Workshop 2: Digitally implicit morphologies 2018-08-21T19:47:12+00:00

Description:

Architecture, is a practice that is strongly correlated to the process of breaking things into smaller discrete elements as a way of construction. This as a material practice becomes ever more interesting in today’s architectural landscape where we see an ever increasing number of buildings with ties to complex geometry, which have inevitably lead to an even increased need for geometrical control within architectural practice.

Therefore, this workshop will playfully explore explicit and implicit mesh modeling techniques as a scaffold for geometrical discretisation explorations, with the aim to understand their effect on the material manifestation of a design.
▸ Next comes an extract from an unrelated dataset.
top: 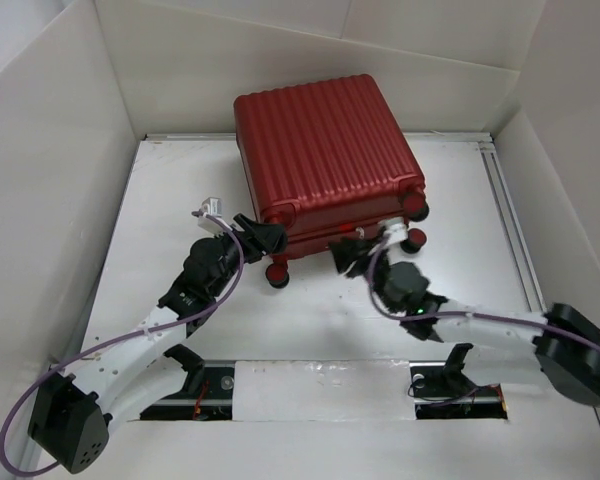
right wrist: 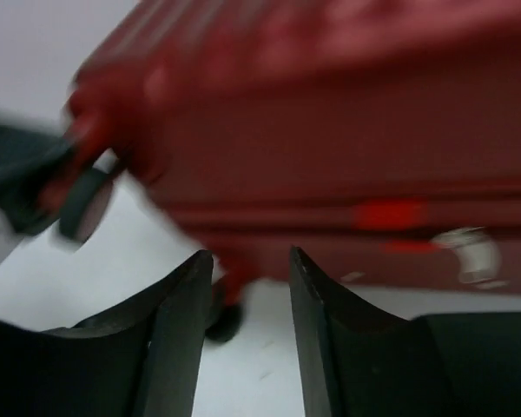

The designs will explore and understand the relationship between tensile and compressive structures, through a prototypical process that will be guided by tools and techniques found in practice that have been used on projects at various scales.

The study will be conducted through parametrization, analysis, optimization and form-finding to investigate structural behaviour and automated production processes. We are interested in harnessing the engrained geometric or structural physical properties of materials. The workshop topic will unfold through Rhino and Grasshopper, where participants will be presented with a toolbar designed for the workshop. This will support mesh discretisation through clustering and mesh-walk techniques using algorithms such as kMeans and Breadth-First- Search (BFS). These will be used to treat implicitly available geometrical information such as surface curvature, normal direction or topology as the driver for the process leading to fabrication as a direct result of the design. Throughout the workshop, participants will be invited to build several small forms physically to test various assembly strategies, thereby informing the digital process.

Expected Skill Level : Intermediate knowledge of Rhinoceros and Grasshopper.

Requirements: Laptop with Rhino 6 and Grasshopper

Tutors:

Jens Pedersen and Spyros Efthymiou

Bio:

Jens Pedersen is a graduate from Aarhus Architecture School and holds a MSc in Emergent Technologies & Design from the Architectural Association. He has led several workshops in computational design and published papers most recently at the Design Modelling Symposium in Paris. He is currently a computational designer within P.art, the applied research team at AKTII.

Spyros Efthymiou is an architectural engineer, researcher and educator. Currently he is working as a computational designer at the Parametric Applied Research team at AKT II in London.In parallel, he explores and teaches computational design research methodologies in the UK and abroad.He holds a degree in Architectural Engineering from the National Technical University of Athens [N.T.U.A] and a Master of Science at the Emergent Technologies and design programme from the Architectural Association school of architecture.

Together the workshop leaders have many years of experience in computational design and the construction of free-form geometries within architecture, art and structural engineering. They have worked on a number of projects recently that utilise the techniques deployed in this workshop, and are excited about bringing these strands of research and industrial development together at AAG 2018.